Poprostu go sobie nie wychowałaś.
- Dołączył: 2008-11-20
- Miasto: Kenia
- Liczba postów: 1004
19 maja 2011, 14:22
U mnie jest podział obowiązków a jak mu sie nie podoba to bede na tyle łaskawa ze pomoge mu sie spakować!!!
Skonczyły sie czasy kobiety kury domowej która zapier...ła całymi dniami. Koniec! XXI wiek!! faceci ocknijcie sie!!!! naszczescie moj pomaga czasem cos marudzi ale ja nie "słyszę"! ha ha ha
No coż jedynak.... czas najwyższy go nauczyc bo inaczej bedzie ciezko...

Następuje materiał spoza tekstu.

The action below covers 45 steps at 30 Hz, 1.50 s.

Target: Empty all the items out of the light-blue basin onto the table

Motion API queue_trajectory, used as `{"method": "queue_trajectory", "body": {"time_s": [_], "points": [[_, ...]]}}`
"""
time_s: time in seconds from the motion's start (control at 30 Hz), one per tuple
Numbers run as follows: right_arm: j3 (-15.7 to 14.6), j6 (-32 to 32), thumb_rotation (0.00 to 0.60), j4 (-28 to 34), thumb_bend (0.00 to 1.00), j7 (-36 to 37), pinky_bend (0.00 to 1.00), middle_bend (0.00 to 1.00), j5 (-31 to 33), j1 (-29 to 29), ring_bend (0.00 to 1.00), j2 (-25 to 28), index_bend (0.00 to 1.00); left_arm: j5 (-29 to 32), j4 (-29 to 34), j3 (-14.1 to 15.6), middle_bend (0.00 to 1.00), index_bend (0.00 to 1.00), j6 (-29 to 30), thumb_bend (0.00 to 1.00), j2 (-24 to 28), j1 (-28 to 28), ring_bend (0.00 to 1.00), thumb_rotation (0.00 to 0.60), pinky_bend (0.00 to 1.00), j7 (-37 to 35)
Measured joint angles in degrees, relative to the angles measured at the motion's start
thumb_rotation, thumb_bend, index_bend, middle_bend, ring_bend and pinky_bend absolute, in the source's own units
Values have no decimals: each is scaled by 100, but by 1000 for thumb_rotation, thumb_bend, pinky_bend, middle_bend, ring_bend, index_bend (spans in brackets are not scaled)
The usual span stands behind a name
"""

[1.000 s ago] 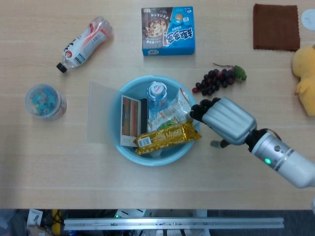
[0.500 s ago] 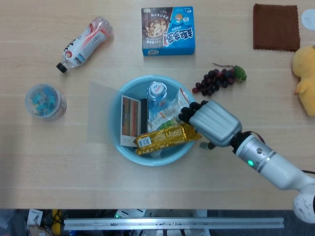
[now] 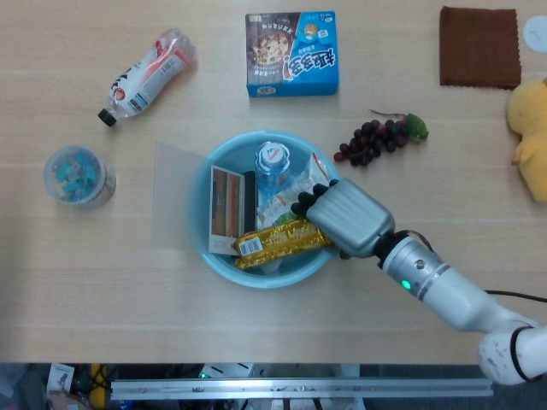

trzymam kciuki za Ciebie :)
i mniejmy nadzieje ze Twoj facet bedzie pilnym uczniem :)
- Dołączył: 2006-04-01
- Miasto: Poznań
- Liczba postów: 2300
19 maja 2011, 14:22
Zdam Wam relacje jak wroce do domu ok 16:20 bede :D bedzie sie działo
- Dołączył: 2009-04-17
- Miasto: Rajska Wyspa
- Liczba postów: 2669
19 maja 2011, 14:23
satoko, ja mam tak samo jak i Ty, każde wie co ma robić i to robi. Ja gotuję, on zmywa, odkurza, etc. I jest to naturalne. Doskonale rozumiem o co Ci chodzi i zgadzam się. U mnie jednak funcjonuje dziękowanie. No i spoko luz, mnie nic nie kosztuje docenienie tego co zrobił. To nie jest tak, że ja się z Tobą nie zgadzam.
- Dołączył: 2011-01-11
- Miasto: Male
- Liczba postów: 536
19 maja 2011, 14:26
Musisz z nim poważnie porozmawiać. Podzielcie sobie obowiązki. Powiedz mu, że oboje jesteście równi. Jeżeli Ty gotujesz, on niech na przykład sprząta, skoro nie lubi zmywać. Ustalcie sobie kto co ma robić i się tego trzymajcie. Jesteście małżeństwem, musicie nauczyć się razem rozwiązywać problemy.
- Dołączył: 2009-04-17
- Miasto: Rajska Wyspa
- Liczba postów: 2669
19 maja 2011, 14:26
Ja tam nie mam metody, Pyziu :) po prostu tak to działało od samego początku i działa do dziś. Nie potrafiłabym funkcjonować z księciuniem na kanapie, więc tym bardziej doceniam to co mam, zwłaszcza, że mój facet bardzo ciężko pracuje. A zawsze znajdzie czas, żeby zrobić coś w domu.